DATA BLOCK.

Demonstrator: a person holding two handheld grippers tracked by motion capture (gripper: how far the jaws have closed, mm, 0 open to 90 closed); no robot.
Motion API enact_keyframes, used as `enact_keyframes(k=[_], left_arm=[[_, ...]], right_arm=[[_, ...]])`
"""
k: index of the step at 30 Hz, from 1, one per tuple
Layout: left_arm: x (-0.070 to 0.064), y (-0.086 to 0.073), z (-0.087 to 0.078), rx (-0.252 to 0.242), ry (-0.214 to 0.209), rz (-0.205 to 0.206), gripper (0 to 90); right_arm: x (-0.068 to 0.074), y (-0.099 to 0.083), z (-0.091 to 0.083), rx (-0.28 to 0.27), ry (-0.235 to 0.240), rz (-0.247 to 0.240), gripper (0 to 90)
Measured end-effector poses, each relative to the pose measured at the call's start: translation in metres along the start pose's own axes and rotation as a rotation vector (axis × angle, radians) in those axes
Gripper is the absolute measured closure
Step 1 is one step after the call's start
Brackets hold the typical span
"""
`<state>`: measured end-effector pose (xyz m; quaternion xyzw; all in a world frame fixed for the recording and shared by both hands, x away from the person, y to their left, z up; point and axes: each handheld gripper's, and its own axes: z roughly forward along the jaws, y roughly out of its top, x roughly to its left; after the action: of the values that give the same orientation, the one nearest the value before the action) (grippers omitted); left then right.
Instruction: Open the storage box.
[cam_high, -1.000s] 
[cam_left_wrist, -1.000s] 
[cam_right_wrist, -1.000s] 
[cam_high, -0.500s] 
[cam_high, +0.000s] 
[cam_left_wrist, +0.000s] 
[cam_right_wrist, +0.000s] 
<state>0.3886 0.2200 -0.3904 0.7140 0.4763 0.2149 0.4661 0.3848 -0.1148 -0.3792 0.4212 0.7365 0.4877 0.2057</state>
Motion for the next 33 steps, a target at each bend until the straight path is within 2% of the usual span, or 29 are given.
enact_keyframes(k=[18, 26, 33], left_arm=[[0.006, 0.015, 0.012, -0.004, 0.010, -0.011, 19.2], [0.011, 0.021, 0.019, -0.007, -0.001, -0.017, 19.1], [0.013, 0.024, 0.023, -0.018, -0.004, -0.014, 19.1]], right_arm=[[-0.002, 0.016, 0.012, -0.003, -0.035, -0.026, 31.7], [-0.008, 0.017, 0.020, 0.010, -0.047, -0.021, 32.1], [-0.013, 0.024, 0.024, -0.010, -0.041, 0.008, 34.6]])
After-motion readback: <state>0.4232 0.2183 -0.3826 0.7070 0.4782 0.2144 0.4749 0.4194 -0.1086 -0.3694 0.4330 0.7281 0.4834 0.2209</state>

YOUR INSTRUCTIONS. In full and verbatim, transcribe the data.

EXPECTED ANSWER.
Demonstrator: a person holding two handheld grippers tracked by motion capture (gripper: how far the jaws have closed, mm, 0 open to 90 closed); no robot.
Motion API enact_keyframes, used as `enact_keyframes(k=[_], left_arm=[[_, ...]], right_arm=[[_, ...]])`
"""
k: index of the step at 30 Hz, from 1, one per tuple
Layout: left_arm: x (-0.070 to 0.064), y (-0.086 to 0.073), z (-0.087 to 0.078), rx (-0.252 to 0.242), ry (-0.214 to 0.209), rz (-0.205 to 0.206), gripper (0 to 90); right_arm: x (-0.068 to 0.074), y (-0.099 to 0.083), z (-0.091 to 0.083), rx (-0.28 to 0.27), ry (-0.235 to 0.240), rz (-0.247 to 0.240), gripper (0 to 90)
Measured end-effector poses, each relative to the pose measured at the call's start: translation in metres along the start pose's own axes and rotation as a rotation vector (axis × angle, radians) in those axes
Gripper is the absolute measured closure
Step 1 is one step after the call's start
Brackets hold the typical span
"""
`<state>`: measured end-effector pose (xyz m; quaternion xyzw; all in a world frame fixed for the recording and shared by both hands, x away from the person, y to their left, z up; point and axes: each handheld gripper's, and its own axes: z roughly forward along the jaws, y roughly out of its top, x roughly to its left; after the action: of the values that give the same orientation, the one nearest the value before the action) (grippers omitted); left then right.
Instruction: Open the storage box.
[cam_high, -1.000s] 
[cam_left_wrist, -1.000s] 
[cam_right_wrist, -1.000s] 
[cam_high, -0.500s] 
[cam_high, +0.000s] 
[cam_left_wrist, +0.000s] 
[cam_right_wrist, +0.000s] 
<state>0.3886 0.2200 -0.3904 0.7140 0.4763 0.2149 0.4661 0.3848 -0.1148 -0.3792 0.4212 0.7365 0.4877 0.2057</state>
Motion for the next 33 steps, a target at each bend until the straight path is within 2% of the usual span, or 29 are given.
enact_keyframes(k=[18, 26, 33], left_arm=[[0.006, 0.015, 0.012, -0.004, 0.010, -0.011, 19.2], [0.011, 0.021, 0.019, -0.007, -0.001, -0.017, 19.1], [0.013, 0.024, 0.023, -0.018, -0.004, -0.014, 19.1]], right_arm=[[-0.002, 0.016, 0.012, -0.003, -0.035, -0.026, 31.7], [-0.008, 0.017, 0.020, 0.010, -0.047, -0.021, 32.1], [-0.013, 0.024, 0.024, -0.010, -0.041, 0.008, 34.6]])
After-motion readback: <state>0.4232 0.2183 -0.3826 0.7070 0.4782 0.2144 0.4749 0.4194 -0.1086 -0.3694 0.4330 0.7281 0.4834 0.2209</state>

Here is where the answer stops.